▶ **DATASET**:
==========

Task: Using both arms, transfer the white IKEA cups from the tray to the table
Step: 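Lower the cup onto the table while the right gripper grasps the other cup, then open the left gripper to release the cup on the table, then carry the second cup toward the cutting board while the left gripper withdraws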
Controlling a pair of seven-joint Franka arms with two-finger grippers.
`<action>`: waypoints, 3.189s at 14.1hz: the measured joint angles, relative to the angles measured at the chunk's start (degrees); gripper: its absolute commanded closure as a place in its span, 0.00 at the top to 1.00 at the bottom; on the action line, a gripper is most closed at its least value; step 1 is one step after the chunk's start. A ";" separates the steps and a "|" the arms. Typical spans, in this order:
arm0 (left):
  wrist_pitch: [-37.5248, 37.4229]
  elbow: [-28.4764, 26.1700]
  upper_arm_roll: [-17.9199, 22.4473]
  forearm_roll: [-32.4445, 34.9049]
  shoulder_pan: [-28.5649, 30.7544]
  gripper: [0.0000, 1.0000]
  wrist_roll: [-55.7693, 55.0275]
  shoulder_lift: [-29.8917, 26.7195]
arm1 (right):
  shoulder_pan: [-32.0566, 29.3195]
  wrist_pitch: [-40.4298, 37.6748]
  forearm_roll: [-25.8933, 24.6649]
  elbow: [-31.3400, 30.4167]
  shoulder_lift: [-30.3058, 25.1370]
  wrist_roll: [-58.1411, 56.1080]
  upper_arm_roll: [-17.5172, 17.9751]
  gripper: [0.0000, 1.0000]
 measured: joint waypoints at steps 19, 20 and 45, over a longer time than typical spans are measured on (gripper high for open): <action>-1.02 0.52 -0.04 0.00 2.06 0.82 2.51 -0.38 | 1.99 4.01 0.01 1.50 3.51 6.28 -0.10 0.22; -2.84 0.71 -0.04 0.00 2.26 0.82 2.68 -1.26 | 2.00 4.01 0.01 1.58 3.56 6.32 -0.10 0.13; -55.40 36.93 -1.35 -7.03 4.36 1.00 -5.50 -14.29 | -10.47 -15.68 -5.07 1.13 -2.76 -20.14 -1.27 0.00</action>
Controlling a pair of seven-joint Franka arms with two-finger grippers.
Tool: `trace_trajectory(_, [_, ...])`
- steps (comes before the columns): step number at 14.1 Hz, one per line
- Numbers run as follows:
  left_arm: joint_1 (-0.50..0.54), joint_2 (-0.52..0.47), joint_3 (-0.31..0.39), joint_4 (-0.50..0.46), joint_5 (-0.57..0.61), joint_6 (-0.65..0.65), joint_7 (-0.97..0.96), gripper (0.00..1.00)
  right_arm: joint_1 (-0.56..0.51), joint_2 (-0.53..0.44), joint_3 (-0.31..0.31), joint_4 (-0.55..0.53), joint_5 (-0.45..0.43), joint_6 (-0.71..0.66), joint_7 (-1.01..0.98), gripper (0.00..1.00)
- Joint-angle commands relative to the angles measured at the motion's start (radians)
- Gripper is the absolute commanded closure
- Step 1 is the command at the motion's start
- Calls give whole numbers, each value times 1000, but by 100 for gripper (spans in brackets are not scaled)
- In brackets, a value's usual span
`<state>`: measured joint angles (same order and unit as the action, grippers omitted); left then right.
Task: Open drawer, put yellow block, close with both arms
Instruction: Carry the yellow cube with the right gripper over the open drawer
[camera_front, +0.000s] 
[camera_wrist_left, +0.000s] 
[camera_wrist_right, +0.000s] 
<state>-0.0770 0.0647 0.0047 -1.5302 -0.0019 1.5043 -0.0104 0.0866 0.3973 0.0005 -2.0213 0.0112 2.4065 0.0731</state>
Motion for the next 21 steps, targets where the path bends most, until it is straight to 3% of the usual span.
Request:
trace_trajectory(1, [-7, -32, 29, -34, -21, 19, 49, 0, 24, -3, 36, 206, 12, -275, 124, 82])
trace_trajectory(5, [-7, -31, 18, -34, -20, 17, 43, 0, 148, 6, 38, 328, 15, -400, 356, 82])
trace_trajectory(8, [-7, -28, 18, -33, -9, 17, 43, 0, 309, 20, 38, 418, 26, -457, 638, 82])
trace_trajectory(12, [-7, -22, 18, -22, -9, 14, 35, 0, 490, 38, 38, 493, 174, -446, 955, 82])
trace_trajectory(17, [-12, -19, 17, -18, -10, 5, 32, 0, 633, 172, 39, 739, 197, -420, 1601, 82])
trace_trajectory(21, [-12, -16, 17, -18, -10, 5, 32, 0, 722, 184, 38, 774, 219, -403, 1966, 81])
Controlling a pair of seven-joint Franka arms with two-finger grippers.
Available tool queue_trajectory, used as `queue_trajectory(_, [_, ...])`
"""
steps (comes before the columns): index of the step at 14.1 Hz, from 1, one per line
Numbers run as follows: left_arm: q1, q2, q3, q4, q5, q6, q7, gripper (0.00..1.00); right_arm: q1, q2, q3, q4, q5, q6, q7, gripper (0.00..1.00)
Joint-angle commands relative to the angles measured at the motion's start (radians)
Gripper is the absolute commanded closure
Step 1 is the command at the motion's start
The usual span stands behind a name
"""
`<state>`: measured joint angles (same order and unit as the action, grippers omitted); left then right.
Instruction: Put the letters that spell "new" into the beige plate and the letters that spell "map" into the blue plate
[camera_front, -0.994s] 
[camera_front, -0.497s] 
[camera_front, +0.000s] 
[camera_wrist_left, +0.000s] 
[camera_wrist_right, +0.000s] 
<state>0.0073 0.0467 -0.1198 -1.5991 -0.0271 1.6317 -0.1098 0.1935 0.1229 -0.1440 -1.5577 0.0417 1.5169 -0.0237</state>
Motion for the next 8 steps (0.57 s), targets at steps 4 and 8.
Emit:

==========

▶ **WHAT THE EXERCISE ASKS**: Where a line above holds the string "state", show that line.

▶ **THE ANSWER**:
`<state>`: measured joint angles (same order and unit as the action, grippers omitted); left then right.
<state>-0.0770 0.0647 0.0047 -1.5302 -0.0019 1.5043 -0.0104 0.0866 0.3973 0.0005 -2.0213 0.0112 2.4065 0.0731</state>
`<state>`: measured joint angles (same order and unit as the action, grippers omitted); left then right.
<state>0.0073 0.0467 -0.1198 -1.5991 -0.0271 1.6317 -0.1098 0.1935 0.1229 -0.1440 -1.5577 0.0417 1.5169 -0.0237</state>

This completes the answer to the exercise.